I mentioned Dorothea’s generationally-relative countercultural nature before, and I think that’s essential. You grow up seeing yourself as part of the counterculture, which means being part of something true, of seeing through the bullshit. So when you get older, and a younger generation suddenly has a new idea of what that means (or, God forbid, finds your definition lacking) the only possible explanation is that they’re dumb and naive and will eventually mature into seeing things your way.
But the truth is that every generation takes a hammer to what happened before, on their way to finding themselves. That can make anyone defensive (remember the hurricane of wounded thinkpieces in response to “OK Boomer”? Or those really embarrassing TikTok videos responding to Zoomers making fun of millennials having side parts?), but I think there’s more grace in embracing some degree of cultural obsolescence.

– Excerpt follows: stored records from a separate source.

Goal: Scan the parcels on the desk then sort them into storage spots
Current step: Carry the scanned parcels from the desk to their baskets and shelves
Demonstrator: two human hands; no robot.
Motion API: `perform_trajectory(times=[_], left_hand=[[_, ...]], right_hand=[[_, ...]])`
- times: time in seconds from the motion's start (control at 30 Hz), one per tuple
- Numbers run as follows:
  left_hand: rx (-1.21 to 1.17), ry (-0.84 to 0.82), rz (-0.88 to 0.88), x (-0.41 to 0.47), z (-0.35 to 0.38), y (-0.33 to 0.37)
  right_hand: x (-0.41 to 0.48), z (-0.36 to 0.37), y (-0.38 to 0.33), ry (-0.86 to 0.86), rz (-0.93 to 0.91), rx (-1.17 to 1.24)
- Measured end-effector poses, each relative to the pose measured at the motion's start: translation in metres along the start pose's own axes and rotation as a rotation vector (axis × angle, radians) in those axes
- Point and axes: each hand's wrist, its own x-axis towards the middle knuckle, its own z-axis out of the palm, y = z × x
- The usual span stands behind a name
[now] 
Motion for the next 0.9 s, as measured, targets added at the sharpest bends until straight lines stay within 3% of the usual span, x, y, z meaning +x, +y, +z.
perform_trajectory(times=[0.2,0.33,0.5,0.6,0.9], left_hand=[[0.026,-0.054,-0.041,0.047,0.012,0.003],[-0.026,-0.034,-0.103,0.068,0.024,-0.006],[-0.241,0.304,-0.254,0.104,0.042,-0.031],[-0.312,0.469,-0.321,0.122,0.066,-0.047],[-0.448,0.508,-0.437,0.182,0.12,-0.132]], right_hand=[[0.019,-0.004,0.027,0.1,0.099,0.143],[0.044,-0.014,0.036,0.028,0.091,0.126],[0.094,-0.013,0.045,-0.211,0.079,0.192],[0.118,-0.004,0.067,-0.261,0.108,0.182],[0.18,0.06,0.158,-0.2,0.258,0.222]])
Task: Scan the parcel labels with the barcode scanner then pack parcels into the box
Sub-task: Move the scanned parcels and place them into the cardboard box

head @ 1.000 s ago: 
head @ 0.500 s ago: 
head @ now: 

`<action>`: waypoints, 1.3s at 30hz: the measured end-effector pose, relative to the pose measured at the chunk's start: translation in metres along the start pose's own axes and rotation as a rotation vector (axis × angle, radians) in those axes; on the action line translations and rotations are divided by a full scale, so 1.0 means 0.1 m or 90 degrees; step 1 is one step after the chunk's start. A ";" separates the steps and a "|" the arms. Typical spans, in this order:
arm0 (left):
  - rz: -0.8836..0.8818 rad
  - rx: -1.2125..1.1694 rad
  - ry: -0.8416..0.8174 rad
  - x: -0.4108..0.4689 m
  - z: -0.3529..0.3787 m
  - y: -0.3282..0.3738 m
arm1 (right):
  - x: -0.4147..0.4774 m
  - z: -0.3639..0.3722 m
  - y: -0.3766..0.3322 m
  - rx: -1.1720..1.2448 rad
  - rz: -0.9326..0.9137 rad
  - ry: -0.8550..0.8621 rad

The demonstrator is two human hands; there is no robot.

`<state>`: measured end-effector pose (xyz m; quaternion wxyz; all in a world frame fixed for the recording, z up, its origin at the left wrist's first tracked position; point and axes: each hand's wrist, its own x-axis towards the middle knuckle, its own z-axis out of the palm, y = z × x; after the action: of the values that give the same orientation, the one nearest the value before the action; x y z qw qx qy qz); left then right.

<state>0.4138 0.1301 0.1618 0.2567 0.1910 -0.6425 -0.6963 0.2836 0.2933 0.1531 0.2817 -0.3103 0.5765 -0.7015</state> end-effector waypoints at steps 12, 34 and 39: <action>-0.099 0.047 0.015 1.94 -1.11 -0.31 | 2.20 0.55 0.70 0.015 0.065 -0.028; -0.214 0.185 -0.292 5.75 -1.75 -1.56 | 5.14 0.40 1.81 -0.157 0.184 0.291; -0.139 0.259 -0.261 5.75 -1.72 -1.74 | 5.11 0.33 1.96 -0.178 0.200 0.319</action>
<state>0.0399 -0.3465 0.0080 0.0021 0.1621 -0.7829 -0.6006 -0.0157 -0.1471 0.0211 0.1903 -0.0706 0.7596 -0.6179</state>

That doesn’t mean being the dinosaurs placidly watching the meteor streak across the sky, but instead realizing that the things you like don’t have to be centered or elevated in popular culture in order for them to have worth. It doesn’t change what it means to you. Just as importantly, you don’t have to “get” something for it to be good. You’re perfectly entitled to think it sucks, but the answer isn’t (and never will be) that culture should reset itself to when you were 17. Most of that stuff sucked, too; the only reason it means so much to you is that it was yours (as I’ve written about before).
Dorothea never becomes a punk fan, and she doesn’t have to. Instead she makes the greater leap of accepting the passage of time and giving Jamie the freedom to make his own path. Someday my kids will listen to music I don’t know or understand on purpose. Maybe it’ll just sound like noise to me. Maybe I’ll hate it. But if nothing else, I hope I can be happy that they’ve found music that means something to them, that helps them feel less alone as they navigate the twists and turns of growing up.
And then I’ll go listen to my old man music.
I still don’t, in fact. He said he hadn’t heard it at school, so at the moment my best guess is that he asked Alexa to either play a party song or a bunny song and that was the first result. Honestly, if my kids were going to stumble across an explicit song this was a best case scenario, since it’s entirely in Spanish.
A friend and I were recently joking at a party (where the playlist was largely 80s music) that the local oldies station isn’t an oldies station anymore, because they’re now playing music from when we were in high school/college. That music can’t be old, because if the music is old, then I’m… oh, no.